In this case a suit was brought against ARTPRICE.COM by a company called CAMARD ET ASSOCIES and a photographer, the former alleging infringment in its copyright in the catalogue of pictures and the latter infringement in the copyright of the photoghraphs themselves.
On the issue of originality of the catalogue, the Court found in favour of the plaintiff, holding that:
"... a catalogue can only be considered a protected work within the meaning of Section L.112-3 of the Intellectual Property Code insofar that the selection, classifying and presentation reflect the author's personality".
Finding that this was indeed the case (for certain catalogues), the Court notes the originality in the composition, the way in which the pictures are presented in accordance with a certain order and method, the choice of quotations and biographical information and their drafting. All of this translated into an aesthetic choice bearing the stamp of an author's personality.
As regards the photographer's separate claims regarding copyright infringement in the photos themselves, the Court recalled the essential requirement for copyright protection: there must be intellectual creation reflecting the author's personality in his choices in posing the subject and the environment, the angle of the picture, the play of light and shadow, the framing and the timing of the precise moment of taking the picture.
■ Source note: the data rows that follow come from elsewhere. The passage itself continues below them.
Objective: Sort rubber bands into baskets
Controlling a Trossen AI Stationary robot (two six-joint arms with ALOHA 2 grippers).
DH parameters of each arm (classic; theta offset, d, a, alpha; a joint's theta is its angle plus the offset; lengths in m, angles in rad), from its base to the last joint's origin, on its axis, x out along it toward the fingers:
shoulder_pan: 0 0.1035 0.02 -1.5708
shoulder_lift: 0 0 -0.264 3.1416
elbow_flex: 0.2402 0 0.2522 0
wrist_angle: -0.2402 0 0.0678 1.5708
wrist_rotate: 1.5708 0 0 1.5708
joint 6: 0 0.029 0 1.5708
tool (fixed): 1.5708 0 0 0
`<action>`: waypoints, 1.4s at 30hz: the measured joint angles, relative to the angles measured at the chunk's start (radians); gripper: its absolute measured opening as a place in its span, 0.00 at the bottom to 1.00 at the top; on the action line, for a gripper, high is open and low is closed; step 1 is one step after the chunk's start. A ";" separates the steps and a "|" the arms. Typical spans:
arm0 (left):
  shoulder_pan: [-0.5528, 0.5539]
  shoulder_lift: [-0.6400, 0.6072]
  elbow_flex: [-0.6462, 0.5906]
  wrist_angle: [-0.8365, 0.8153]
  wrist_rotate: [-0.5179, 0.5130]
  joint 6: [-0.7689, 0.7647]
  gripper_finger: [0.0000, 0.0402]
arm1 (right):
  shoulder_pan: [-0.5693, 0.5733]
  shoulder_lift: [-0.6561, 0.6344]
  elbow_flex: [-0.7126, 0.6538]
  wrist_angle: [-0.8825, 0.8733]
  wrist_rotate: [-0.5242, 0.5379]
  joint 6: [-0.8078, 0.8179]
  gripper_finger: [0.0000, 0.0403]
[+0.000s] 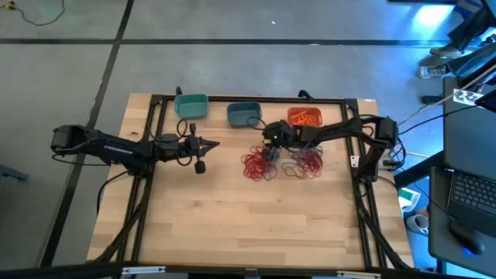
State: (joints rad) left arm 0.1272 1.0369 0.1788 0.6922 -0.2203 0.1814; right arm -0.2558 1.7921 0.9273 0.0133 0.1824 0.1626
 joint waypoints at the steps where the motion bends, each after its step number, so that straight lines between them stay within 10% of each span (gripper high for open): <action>1: 0.000 0.000 0.000 0.000 0.000 0.000 0.01 | 0.000 0.011 0.007 -0.001 -0.004 -0.009 0.16; 20: 0.000 0.000 0.000 0.000 0.000 0.000 0.01 | 0.002 0.107 0.072 -0.099 0.113 -0.033 0.26; 29: 0.000 0.000 0.000 0.000 0.000 0.000 0.01 | 0.001 0.109 0.069 -0.094 0.124 -0.075 0.02; 42: 0.000 0.000 0.000 0.000 0.000 0.001 0.01 | 0.036 0.059 0.065 -0.110 0.238 -0.123 0.02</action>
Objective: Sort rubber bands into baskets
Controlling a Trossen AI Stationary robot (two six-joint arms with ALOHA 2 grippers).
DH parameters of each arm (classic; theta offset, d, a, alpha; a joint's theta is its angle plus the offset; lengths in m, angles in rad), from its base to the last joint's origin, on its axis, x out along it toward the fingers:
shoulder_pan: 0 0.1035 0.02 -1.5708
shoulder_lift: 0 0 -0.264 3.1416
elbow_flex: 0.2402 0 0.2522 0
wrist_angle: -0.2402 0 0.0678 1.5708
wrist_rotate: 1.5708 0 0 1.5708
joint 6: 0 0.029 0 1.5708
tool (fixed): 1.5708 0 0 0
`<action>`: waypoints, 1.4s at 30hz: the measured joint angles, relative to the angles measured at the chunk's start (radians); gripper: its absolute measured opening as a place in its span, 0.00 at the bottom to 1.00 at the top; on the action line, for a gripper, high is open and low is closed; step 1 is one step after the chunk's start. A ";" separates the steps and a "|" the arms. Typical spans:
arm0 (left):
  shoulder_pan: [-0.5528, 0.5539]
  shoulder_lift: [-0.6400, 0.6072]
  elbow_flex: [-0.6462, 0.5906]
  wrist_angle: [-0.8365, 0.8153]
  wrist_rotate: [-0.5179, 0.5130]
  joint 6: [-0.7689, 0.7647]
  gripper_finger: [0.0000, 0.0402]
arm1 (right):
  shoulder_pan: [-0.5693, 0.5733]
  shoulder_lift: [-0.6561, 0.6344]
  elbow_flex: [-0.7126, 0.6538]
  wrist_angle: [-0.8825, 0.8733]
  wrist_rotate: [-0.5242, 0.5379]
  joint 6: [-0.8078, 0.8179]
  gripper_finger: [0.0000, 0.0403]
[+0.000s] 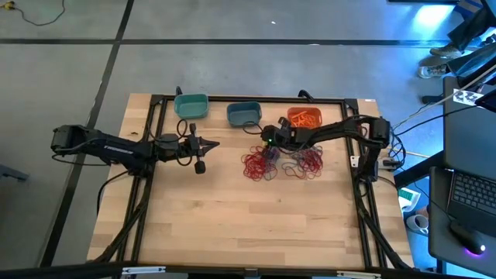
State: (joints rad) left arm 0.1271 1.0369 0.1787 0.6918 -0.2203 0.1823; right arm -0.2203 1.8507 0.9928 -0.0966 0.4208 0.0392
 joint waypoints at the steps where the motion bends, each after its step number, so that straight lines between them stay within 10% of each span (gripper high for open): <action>1: 0.000 0.000 0.000 0.000 0.000 0.000 0.01 | 0.007 -0.020 0.000 -0.009 0.009 0.000 0.03; 26: 0.000 0.000 0.000 0.000 0.000 0.000 0.01 | -0.109 -0.324 -0.023 -0.358 0.359 0.100 0.03; 42: 0.000 0.000 0.000 0.000 0.000 0.007 0.01 | -0.170 -0.324 -0.041 -0.311 -0.036 0.140 0.45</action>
State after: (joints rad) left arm 0.1270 1.0369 0.1787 0.6922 -0.2203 0.1896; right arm -0.3901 1.5267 0.9520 -0.4072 0.3847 0.1795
With regard to a certain number of pictures at issue, it concludes that they are indeed original and entitled to protection.
CAMARD had also raised grounds of unfair competition and parasitical conduct (freeriding). The Court rejects the former, noting that the two companies did not have the same business activities. However, it allowed the latter finding that the defendant had indeed used elements contained in CAMARD's catalogues to source its database without spending its own money and thereby attracting customers.